Masyarakat yang belum mempunyai akta nikah, pdahal telah merasa menikah sahpun,
kemudian berbondong-bondong ke Pengadilan Agama. Booming para
pengaju perkara isbat itu tampaknya tidak dapat ditangani dengan cara biasa.
Diperlukan waktu ekstra untuk menyelesaikan problem perkawinan masyarakat itu.

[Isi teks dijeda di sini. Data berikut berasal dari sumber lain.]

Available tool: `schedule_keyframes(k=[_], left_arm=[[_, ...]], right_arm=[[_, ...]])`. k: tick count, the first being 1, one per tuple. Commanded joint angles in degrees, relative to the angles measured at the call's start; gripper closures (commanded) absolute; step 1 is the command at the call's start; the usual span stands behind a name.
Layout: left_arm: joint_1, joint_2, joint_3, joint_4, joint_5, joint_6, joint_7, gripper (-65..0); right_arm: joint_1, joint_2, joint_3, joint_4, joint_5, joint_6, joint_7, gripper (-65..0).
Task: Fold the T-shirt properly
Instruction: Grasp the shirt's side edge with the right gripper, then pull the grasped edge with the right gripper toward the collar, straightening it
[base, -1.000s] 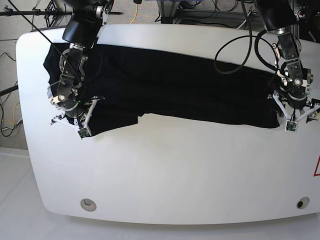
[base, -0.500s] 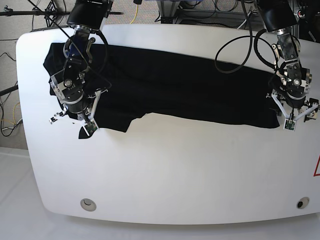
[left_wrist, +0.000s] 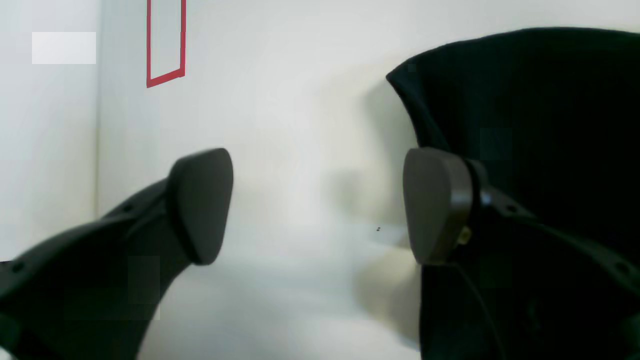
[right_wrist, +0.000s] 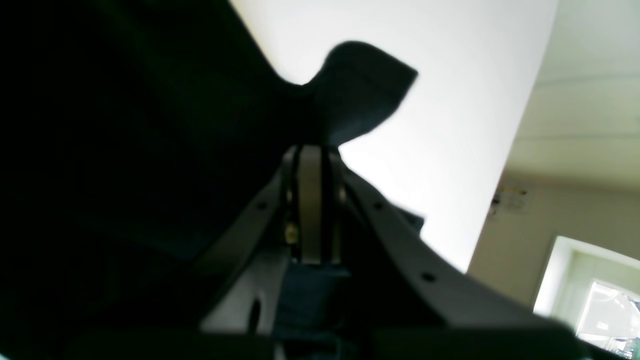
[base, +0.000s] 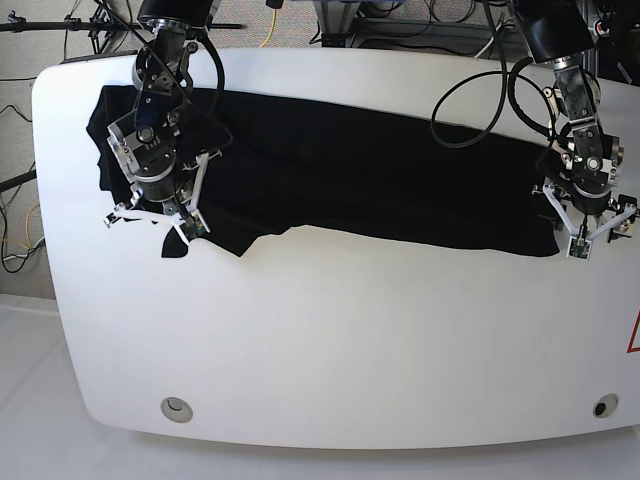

Mahkamah Agung tampaknya segera merespon
fenomena ini. Segera kemudian diterbitkan SEMA Nomor 03/Bua.6/Hs/SP/III/2014 tentang
Tatacara Pelayanan dan Pemeriksaan Perkara Voluntair Itsbat Nikah dalam
Pelayanan Terpadu. Sesuai dengan namanya tujuan utama diterbitkannya SEMA ini
adalah demi malaksanakan Undang-Undang Nomor 24 Tahun 2013 tentang Administrasi
Kependudukan dan Peraturan Presiden Nomor 25 Tahun 2008 tetang Persyaratan dan Tatacara Pendaftaran Penduduk dan
Pencatatan Sipil untuk mewujudkan tertib administrasi kependudukan secara
nasional guna memberikan perlindungan dan pengakuan terhadap penentuan status
pribadi dan status hukum atas setiap peristiwa kependudukan dan peristiwa
penting yang dialami penduduk. Pada saat yang sama realitas menunjukkan masih
banyak pasangan suami istri yang pernikahannya belum tercatat, padahal telah
menikah secara sah menurut hukum Islam sebagaimana ketentuan Pasal 2 ayat 1
Undang-Undang Nomor 1 Tahun 1974. Kaitannya dengan praktik peradilan,
setidaknya ada 3 yang menarik dalam SEMA ini yaiu: pertama, sidang dapat dilaksanakan di luar gedung pengadilan; kedua, sidang dapat dilaksanakan dengan hakim tunggal; dan ketiga, putusan hakim bisa langsung
mempunyai kekuatan hukum tetap (inkracht
van gewijsde );
Di samping untuk
keperluan hal-hal di atas sebenarnya banyak manfaat isbat nikah. Aspek hukum
lain, seperti hukum waris. Sebagai contoh, dua orang suami istri sebut saja A
dan B mempunyai anak sebut saja C. Oleh karena, perkawinan A dan B ‘belum sah’,
maka C hanya mempunyai hubungan keperdataan dengan B ( ibunya) sedangkan A
hanyalah berstatus sebagai ayah biologis. Apabila kemudian A meninggal maka C
tidak akan mendapat warisan dari A. Tetapi jika sebelumnya atau kemudian status perkawinan A dan B diistbaatkan oleh pengadilan, maka C adalah
anak sah A dan B. Konsekuensinya, apabila A meninggal C mendapat warisan dari A
sebagai anak. Dampak isbat nikah dalam kasus ini sangat antagonis karena dari
yang semula bukan ahli waris menjadi ahli waris. Putusan isbat nikah memberikan
legitimasi keabsahan perkawinan seseorang—beserta akibat hukumnya--dari sejak
kapan perkawinan dilakukan menurut Pasal 2 ayat 1 Tahun 1974 dilakukan. Orang yang belum pernah menikah menurut aturan
tersebut tidak boleh dimintakan isbat.
Isbat nikah masal
sangat berbeda dengan nikah masal. Nikah masal pada hakikatnya seperti nikah
biasa. Akibat hukumnya, berlaku sejak pernikahan tersebut dilaksanakan. Konsekuensinya, bila sebelumnya pasangan tadi
telah melahirkan anak, secara hukum anak tersebut hanya mempunyai hubungan
hukum dengan ibu yang melahirkannya. Dalam konteks ini, lembaga isbat nikah
bisa berbahaya. Yaitu, ketika pengadilan harus mengesahkan perkawinan seseorang
yang sejatinya belum pernah melaksanakan pernikahan sah. Ini bisa terjadi kalau
pengaju perkara lihai sedangkan pengadilan, dalam hal ini hakim, juga tidak
cermat. Atau bisa saja, pengadilan ‘ditipu’ oleh seseorang yang minta
perkakwinannya diisbatkan pengadilan, padahal, orang tersebut sebenarnya masih
terikat perkawinan sah dengan wanita atau laki-laki lain, seperti seorang yang
menikah lagi dengan perempuan atau laki-laki lain, dengan cara menyembunyikan
status perkawinannya dengan istri/suami sahnya (mengaku lajang), sebagaimana
dimaksud Pasal 279 KUHPidana. Kalaupun dia berhasil mengelabuhi pengadilan
agama tetapi bukan berarti msalahnya selesai. Ancaman pidana menantinya.
Pesan yang ingin
disampaikan dari tulisan ini terkandung 2 hal. Pertama, bagi siapa saja yang telah
merasa menikah sah menurut ketentuan agama Islam tetapi belum tercatat oleh KUA
yang berwenang, mengajukan isbat nikah ke Pengadilan Agama merupakan solusi
yang benar. Menikah baru dengan trend nikah masal seperti yang terjadi
masa lalu bukanlah solusi yang cerdas karena akan menjadi problem bagi anak
yang dilahirkan akibat pernikahan di bawah tangan yang ada. Kedua, jangan
mencoba ‘mempermainkan’ lembaga isbat nikah. Sebab, bisa-bisa mendatangkan
kesulitan di kemudian hari. Tidak hanya
akan mendatangkan persoalan pidana tetapi juga rusaknya stabilitas keluarga.